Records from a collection
*** Block opens ***

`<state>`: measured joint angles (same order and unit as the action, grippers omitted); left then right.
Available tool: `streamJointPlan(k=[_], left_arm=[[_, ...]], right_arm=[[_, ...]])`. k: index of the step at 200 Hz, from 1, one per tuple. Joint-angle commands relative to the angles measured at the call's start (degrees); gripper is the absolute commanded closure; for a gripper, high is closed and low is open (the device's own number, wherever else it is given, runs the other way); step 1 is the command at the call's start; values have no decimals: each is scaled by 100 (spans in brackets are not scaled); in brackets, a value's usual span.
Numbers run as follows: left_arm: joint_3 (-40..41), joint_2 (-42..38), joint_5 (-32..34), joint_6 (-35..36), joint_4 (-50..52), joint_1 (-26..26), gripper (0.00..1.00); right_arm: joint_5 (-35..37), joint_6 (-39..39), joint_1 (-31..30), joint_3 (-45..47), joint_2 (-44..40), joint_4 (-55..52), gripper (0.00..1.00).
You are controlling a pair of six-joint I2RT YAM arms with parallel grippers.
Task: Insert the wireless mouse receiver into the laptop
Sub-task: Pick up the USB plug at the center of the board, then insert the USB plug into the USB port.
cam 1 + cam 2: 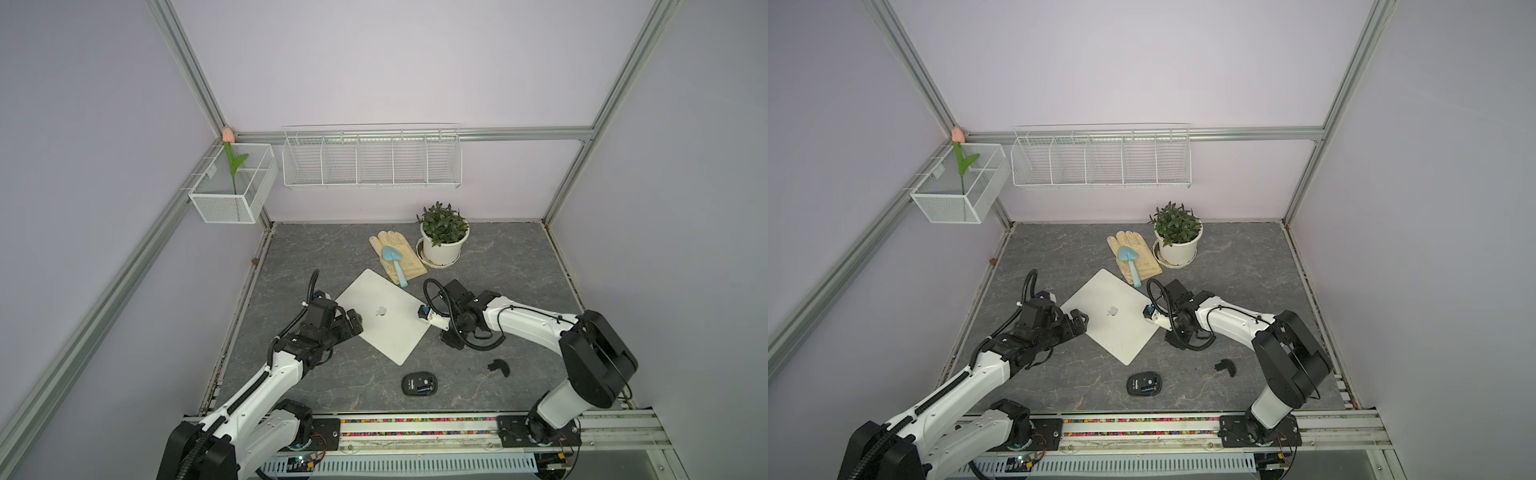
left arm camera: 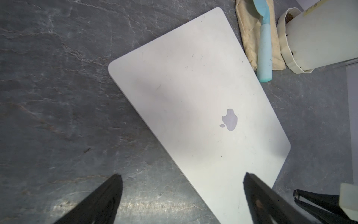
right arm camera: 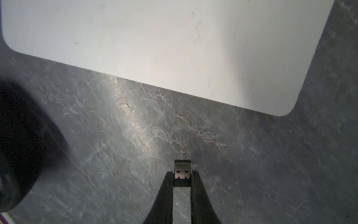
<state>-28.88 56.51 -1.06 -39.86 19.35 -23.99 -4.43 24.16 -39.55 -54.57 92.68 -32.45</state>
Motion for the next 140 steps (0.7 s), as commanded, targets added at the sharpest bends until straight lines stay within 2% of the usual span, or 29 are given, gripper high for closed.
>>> streamJointPlan(k=[1, 24, 140], left_arm=[[-248, 53, 217, -92, 13, 37, 1], [-366, 144, 288, -101, -37, 38, 1], [-662, 533, 308, -82, -189, 38, 1]], right_arm=[[-429, -620, 65, 105, -76, 335, 86], [-490, -900, 89, 103, 46, 656, 86], [-190, -1045, 262, -521, 823, 331, 85]])
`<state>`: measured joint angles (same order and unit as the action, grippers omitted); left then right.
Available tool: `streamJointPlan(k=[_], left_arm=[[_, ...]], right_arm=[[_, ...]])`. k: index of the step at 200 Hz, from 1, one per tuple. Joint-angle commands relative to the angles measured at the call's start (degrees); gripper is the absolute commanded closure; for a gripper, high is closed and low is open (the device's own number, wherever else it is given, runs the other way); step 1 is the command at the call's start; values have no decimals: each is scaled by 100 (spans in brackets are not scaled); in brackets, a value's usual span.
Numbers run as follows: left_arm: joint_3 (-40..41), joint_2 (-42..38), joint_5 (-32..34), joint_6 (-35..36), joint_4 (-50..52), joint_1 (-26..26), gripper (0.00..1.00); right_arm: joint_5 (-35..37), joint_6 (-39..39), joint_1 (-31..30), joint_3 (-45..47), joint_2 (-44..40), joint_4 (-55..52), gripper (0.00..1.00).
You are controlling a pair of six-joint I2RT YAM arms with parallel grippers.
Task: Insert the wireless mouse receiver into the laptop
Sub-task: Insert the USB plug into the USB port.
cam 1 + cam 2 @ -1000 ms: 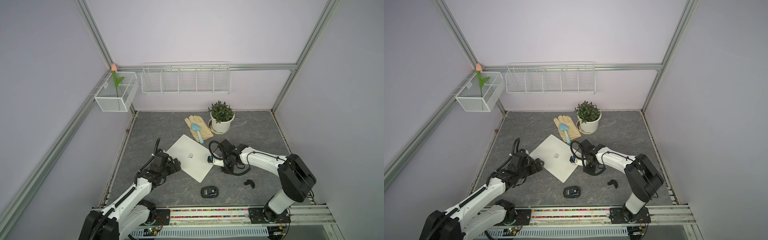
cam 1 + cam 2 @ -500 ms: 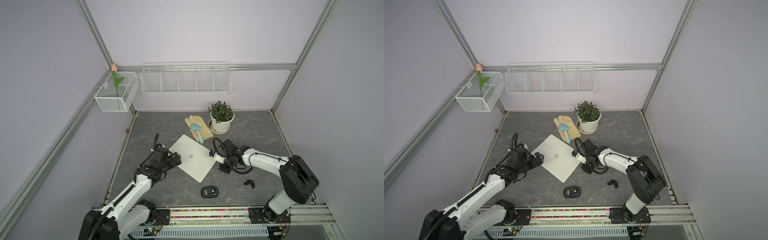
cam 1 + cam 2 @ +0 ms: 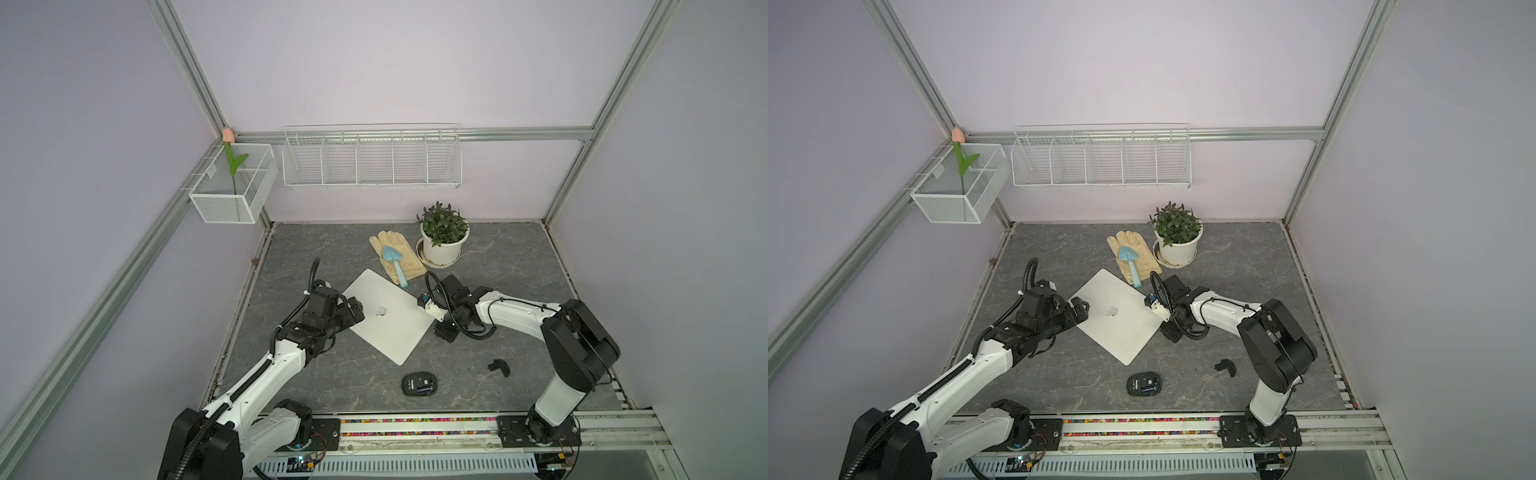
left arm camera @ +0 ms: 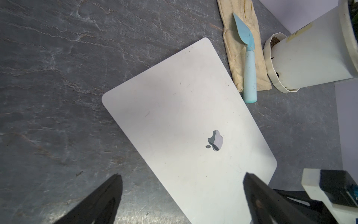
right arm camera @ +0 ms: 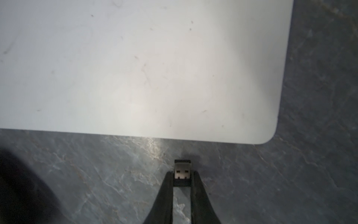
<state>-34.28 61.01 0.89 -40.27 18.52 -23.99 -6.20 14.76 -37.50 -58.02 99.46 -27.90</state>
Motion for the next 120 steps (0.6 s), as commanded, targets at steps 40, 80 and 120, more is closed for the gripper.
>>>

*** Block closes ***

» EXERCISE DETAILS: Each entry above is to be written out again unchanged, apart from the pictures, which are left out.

» RESPONSE BELOW:
`<state>`: measured joint angles (same order and unit as the action, grippers omitted); left then right.
Available tool: `streamJointPlan(k=[_], left_arm=[[_, ...]], right_arm=[[_, ...]])`. k: index of the step at 200 Hz, from 1, one per tuple. Joint-angle commands relative to the angles measured at the call's start (degrees); gripper is the absolute commanded closure; for a gripper, high is closed and low is open (the device's own number, wherever else it is given, runs the other way); step 1 is the command at the call's start; values have no decimals: each is scaled by 100 (spans in brackets are not scaled); in brackets, a value's usual span.
Numbers run as follows: left_arm: joint_3 (-40..41), joint_2 (-42..38), joint_5 (-32..34), joint_6 (-35..36), joint_4 (-50..52), joint_1 (-26..26), gripper (0.00..1.00); right_arm: joint_5 (-35..37), joint_6 (-39..39), joint_1 (-31..30), joint_3 (-45..47), joint_2 (-44..40), joint_4 (-55..52), gripper (0.00..1.00).
You are controlling a pair of six-joint I2RT YAM arms with parallel grippers.
Task: Insert the wireless mouse receiver into the laptop
Sub-task: Pick up the USB plug at the center of the board, then insert the USB plug into the USB port.
cam 1 + cam 2: 
left arm camera: 
right arm camera: 
<state>-28.88 56.51 -1.06 -39.86 19.35 -23.99 -4.43 24.16 -39.55 -54.57 92.68 -32.45</state>
Motion for the next 140 steps (0.7 s), as commanded, targets added at the sharpest bends until straight lines stay within 2% of the usual span, or 29 are given, gripper high for closed.
>>> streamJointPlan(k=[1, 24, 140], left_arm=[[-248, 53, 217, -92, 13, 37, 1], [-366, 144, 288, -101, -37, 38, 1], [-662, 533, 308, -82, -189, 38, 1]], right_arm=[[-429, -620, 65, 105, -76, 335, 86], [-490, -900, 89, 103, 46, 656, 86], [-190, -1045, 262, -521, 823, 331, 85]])
`<state>`: measured joint angles (same order and unit as the action, grippers omitted); left then right.
Available tool: `streamJointPlan(k=[_], left_arm=[[_, ...]], right_arm=[[_, ...]])`. k: index of the step at 200 Hz, from 1, one per tuple. Joint-angle commands relative to the angles measured at the call's start (degrees); gripper is the absolute commanded closure; for a gripper, high is closed and low is open (the device's own number, wherever else it is given, runs the other way); step 1 is the command at the call's start; values have no decimals: each is scaled by 100 (spans in brackets are not scaled); in brackets, a value's usual span.
Numbers run as follows: left_arm: joint_3 (-40..41), joint_2 (-42..38), joint_5 (-32..34), joint_6 (-35..36), joint_4 (-50..52), joint_1 (-26..26), gripper (0.00..1.00); right_arm: joint_5 (-35..37), joint_6 (-39..39), joint_1 (-31..30), joint_3 (-45..47), joint_2 (-44..40), joint_4 (-55..52), gripper (0.00..1.00).
You are controlling a pair of six-joint I2RT YAM arms with parallel grippers.
Task: Insert the wireless mouse receiver into the laptop
Sub-task: Insert the USB plug into the USB port.
cam 1 + cam 2 @ -1000 ms: 
cam 1 + cam 2 @ -500 ms: 
cam 1 + cam 2 @ +0 ms: 
left arm camera @ +0 ms: 
right arm camera @ +0 ms: 
<state>-34.28 61.01 0.89 -40.27 18.52 -23.99 -6.20 14.76 -37.50 -58.02 99.46 -27.90</state>
Motion for the next 120 steps (0.6 s), as commanded, targets at steps 40, 80 and 120, more is closed for the gripper.
>>>

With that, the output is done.